Having grown up with a grandmother who had dementia, she took her suspicions to her doctor. But even after being referred to a neurologist and a psychiatrist, and being diagnosed as suffering from depression, she was told that she was “too young and too bright” to have dementia. Three years later, Roberts was finally told that she had Alzheimer’s – she was 50.


It is stories like this that have prompted the development of a National Dementia Strategy, a government project that will be published in October. It will focus on improving diagnoses, quality of care and awareness of dementia.
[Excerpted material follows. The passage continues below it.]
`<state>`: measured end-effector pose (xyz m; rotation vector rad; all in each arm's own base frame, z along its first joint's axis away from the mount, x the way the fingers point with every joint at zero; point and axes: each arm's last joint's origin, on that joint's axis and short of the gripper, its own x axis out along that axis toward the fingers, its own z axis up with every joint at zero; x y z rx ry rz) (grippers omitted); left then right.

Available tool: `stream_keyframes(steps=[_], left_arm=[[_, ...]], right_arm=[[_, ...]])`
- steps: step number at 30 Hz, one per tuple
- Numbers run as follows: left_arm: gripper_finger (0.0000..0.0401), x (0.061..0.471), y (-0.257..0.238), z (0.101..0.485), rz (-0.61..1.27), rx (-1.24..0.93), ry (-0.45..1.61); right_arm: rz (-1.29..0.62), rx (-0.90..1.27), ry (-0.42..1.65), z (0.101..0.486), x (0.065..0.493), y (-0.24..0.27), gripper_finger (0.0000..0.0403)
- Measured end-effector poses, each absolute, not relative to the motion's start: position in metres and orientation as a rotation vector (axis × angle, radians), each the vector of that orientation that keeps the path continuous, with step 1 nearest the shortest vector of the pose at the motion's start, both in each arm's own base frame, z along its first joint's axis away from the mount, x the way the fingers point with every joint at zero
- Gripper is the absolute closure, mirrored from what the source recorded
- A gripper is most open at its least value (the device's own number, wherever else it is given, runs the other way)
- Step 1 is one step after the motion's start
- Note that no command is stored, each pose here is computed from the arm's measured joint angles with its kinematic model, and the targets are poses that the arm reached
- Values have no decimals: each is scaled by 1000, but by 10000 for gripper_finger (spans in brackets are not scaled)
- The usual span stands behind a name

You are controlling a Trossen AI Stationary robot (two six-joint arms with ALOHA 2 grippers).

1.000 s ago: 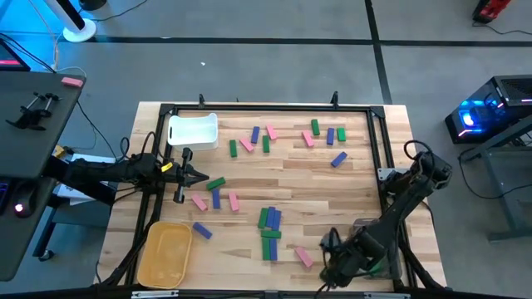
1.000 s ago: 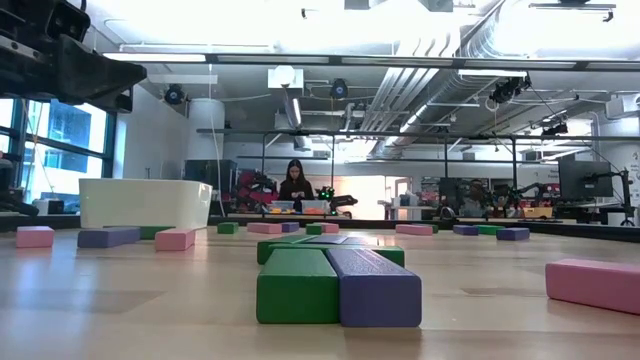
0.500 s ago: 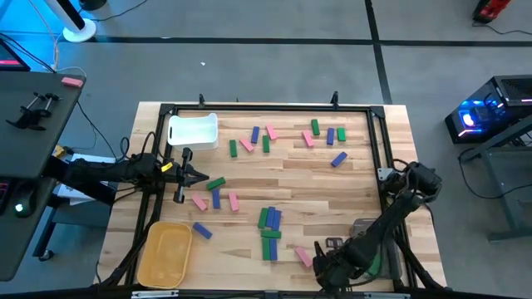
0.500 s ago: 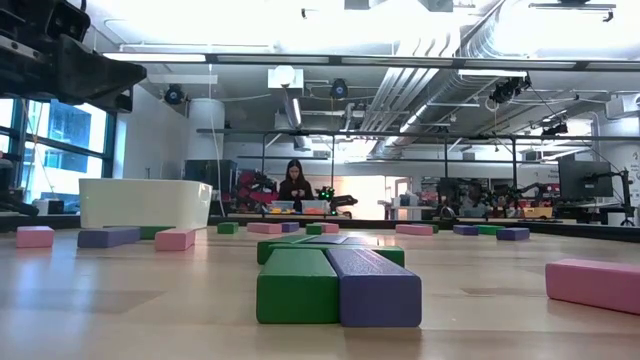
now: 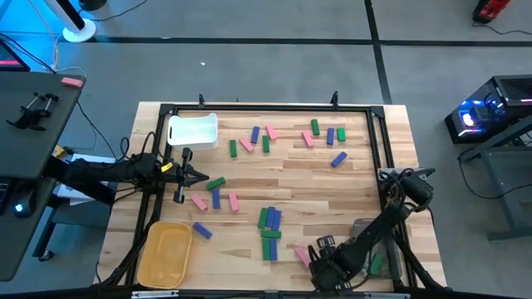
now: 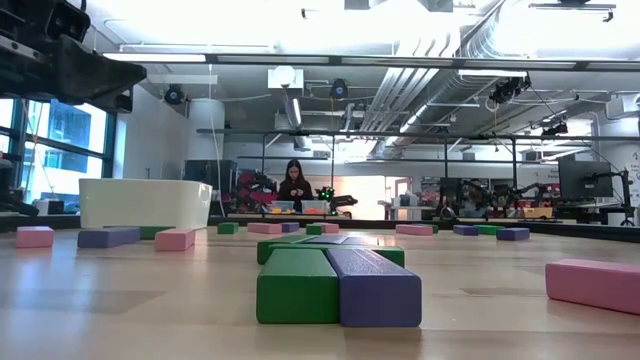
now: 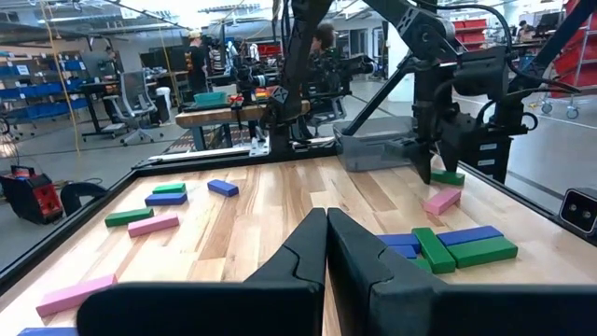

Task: Sort blocks
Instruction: Put the green block into the black transparent bin

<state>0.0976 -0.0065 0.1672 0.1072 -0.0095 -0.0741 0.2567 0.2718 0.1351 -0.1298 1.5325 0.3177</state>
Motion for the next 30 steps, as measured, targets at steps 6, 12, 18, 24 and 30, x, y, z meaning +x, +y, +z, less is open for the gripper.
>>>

Andrew Chidgey, head of policy at the Alzheimer’s Society, says better information is crucial to early diagnosis.

“GPs, social workers and care home workers need to understand the symptoms of dementia that’s important for people to get a diagnosis. At the moment, only a third of people are getting a formal diagnosis.

“We would like to see developed memory services which allow people easy access to the specialist help and advice that they need. The diagnosis can then be made accurately and sensitively. Some places are already doing this very well, but it needs to be done more consistently.”
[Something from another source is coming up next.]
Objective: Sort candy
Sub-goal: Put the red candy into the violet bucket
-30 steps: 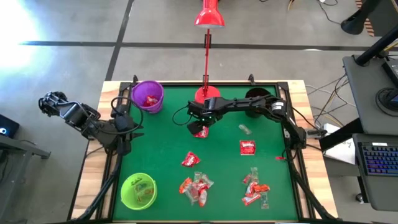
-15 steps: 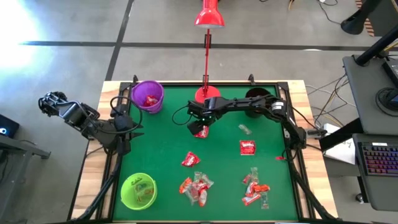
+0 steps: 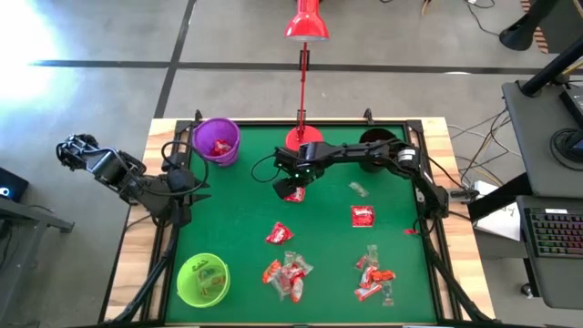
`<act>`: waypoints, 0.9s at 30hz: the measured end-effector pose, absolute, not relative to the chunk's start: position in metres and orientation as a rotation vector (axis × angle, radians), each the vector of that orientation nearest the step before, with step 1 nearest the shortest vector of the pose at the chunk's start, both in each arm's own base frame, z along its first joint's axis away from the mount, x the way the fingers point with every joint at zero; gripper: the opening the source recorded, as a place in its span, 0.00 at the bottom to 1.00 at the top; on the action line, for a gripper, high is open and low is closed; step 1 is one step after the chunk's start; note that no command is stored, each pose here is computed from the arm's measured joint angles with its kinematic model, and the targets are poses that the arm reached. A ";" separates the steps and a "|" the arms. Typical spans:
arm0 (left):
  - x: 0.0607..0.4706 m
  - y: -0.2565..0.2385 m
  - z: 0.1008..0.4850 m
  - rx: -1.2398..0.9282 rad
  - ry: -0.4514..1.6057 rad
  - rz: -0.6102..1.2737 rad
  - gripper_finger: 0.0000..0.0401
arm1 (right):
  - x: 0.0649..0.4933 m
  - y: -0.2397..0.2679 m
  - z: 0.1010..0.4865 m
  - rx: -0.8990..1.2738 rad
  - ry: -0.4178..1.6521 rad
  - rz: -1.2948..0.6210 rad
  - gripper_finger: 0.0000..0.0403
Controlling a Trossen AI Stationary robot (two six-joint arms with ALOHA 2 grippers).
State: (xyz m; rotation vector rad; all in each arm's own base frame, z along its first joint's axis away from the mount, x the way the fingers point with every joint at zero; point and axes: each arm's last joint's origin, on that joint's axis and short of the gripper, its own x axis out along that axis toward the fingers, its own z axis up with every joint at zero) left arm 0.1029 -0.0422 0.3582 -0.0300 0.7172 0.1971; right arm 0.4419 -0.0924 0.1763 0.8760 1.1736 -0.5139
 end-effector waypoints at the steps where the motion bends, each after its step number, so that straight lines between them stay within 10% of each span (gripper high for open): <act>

Roberts was diagnosed with early stage Alzheimer’s, which is gradually affecting her maths and writing ability. “My brain cannot process the information it is presented with. I used to be able to touch type on the computer, but now I struggle to type with one or two fingers. I’m not doing things to be awkward and difficult I’m doing them so I can carry on as I am.”

Bill Wilson also has early stage Alzheimer’s, which was diagnosed in June 2006 when he was 56. He had just taken a job as a warehouse manager, but was sacked after losing the company a lot of money. “It was taking on board the new descriptions the new suppliers and customers,” says Wilson. “I just wasn’t recognising the problems I’d got, so I was quickly despatched.
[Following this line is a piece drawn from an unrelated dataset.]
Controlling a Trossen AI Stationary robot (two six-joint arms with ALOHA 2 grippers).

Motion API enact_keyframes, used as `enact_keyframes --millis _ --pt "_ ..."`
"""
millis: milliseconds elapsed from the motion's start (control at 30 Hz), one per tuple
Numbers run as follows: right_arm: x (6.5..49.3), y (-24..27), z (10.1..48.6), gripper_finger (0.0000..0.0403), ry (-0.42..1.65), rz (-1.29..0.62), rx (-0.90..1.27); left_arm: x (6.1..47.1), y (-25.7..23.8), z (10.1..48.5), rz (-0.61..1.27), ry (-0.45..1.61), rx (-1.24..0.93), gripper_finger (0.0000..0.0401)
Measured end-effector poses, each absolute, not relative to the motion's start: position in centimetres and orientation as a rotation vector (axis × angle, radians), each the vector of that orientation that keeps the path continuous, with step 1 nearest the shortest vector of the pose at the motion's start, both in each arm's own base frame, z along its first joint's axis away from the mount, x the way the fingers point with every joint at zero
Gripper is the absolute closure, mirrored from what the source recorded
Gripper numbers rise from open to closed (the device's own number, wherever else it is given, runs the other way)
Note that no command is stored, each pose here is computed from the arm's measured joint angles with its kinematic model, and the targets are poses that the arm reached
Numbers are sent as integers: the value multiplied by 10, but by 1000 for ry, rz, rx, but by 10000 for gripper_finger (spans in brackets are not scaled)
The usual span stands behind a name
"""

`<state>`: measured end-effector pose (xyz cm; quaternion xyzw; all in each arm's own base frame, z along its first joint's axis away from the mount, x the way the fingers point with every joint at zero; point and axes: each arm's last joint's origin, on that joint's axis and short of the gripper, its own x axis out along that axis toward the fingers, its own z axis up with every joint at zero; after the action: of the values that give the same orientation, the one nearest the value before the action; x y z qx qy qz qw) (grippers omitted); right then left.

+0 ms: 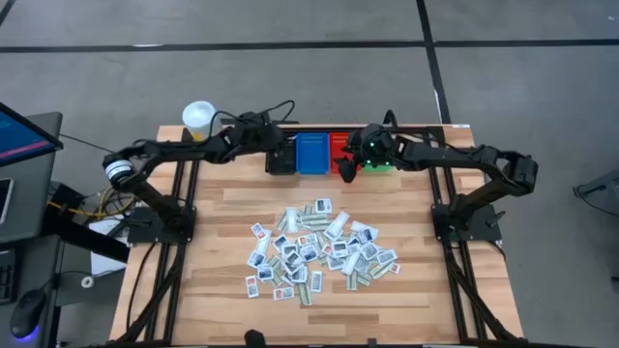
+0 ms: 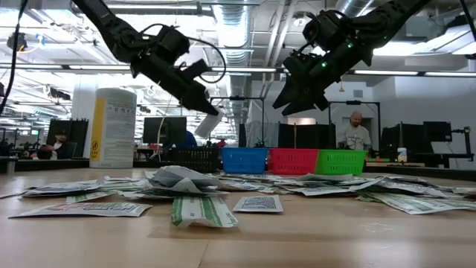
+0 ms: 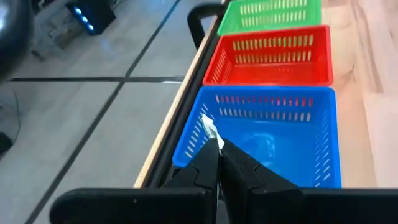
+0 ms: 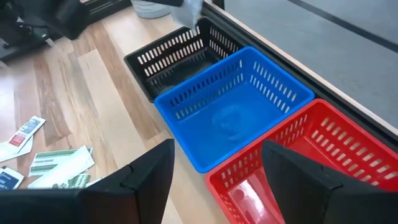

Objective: Pick & Place First Aid Supplies
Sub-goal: Put the green bandage pack in the black bin

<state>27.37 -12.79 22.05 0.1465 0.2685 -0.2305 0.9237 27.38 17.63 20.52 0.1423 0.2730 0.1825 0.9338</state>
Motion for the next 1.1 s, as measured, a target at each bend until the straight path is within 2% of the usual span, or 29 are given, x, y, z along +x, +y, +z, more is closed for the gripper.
enact_keyframes --millis 233,433,700,933,1100 --pt "274 -128 221 168 551 -474 301 275 179 199 424 595 298 386" --pt "274 -128 221 168 551 -474 301 273 181 200 527 626 320 347" --pt "274 -128 221 168 544 -482 331 273 180 200 543 616 270 300" --pt "274 -128 221 168 544 -477 335 267 174 207 581 599 107 295" --pt "275 -125 221 168 546 -399 359 256 161 233 592 541 45 295"
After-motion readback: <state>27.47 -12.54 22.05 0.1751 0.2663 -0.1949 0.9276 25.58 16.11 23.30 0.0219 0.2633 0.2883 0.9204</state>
“It’s like now, on a bad day, I can search for a mobile phone high and low. Then one of the family will very cleverly tell me, ‘it’s in your hand, Bill’.”

He copes with his short-term memory loss with routine. “I have to take my tablets at the same time of day. Everything has to be in the right place. If I go out of my routine, I will be guided. They won’t be sarcastic. They’ll say, ‘where do you normally find it Bill?’, and at that point I will look at my hand. It’s the little, subtle helping that gets you through the day.”

His wife Pat says he is coping well now but, as an ex-Royal Marine and athlete, he will be seriously challenged once he loses his independence. She thinks it is easier to deal with contemporary challenges rather than consider the future. “We don’t talk about it. He just wants to carry on while he can do things. I talk to the children about it because that time is going to come when he won’t know who they are.”


Roberts, by contrast, is in the unusual position of having experienced what the future may hold for her. While she is now able to cope well with the medication she takes, in the past she has struggled to cope when she has been between drug regimes. “It got to the point that I didn’t want to go out, I didn’t want to talk to other people. I just wanted to sit and watch the fish tank.

“I don’t know when the future will come nobody knows. The progress of my illness is quite slow and the fact I am on drugs gives me a quality of life. But I will eventually become very ill with Alzheimer’s.”

Before that happens, both Roberts and Wilson are trying to get something positive out of their situation by being ambassadors for the Alzheimer’s Society. As they are in the early stages of the disease and are both determined and eloquent, they are in a position to try to remove the stigma of dementia by publicly talking about the disease.


Improving awareness of dementia is part of the national strategy and, while public awareness is improving, says Chidgey, a wider range of professionals need to know more about dementia, including social workers, care assistants and physiotherapists.

“Dementia has an impact on everything someone does, so anyone who comes into contact with them has to understand it,” he says. “We’ll be working with the royal ­colleges and curriculum bodies in the next few years to improve skills. But there’s a responsibility on the professionals to improve their understanding.”

Wilson says people need to have more patience and understanding. “People visualise – and I’ve had it said to my face – that I am a dribbling, drooling idiot.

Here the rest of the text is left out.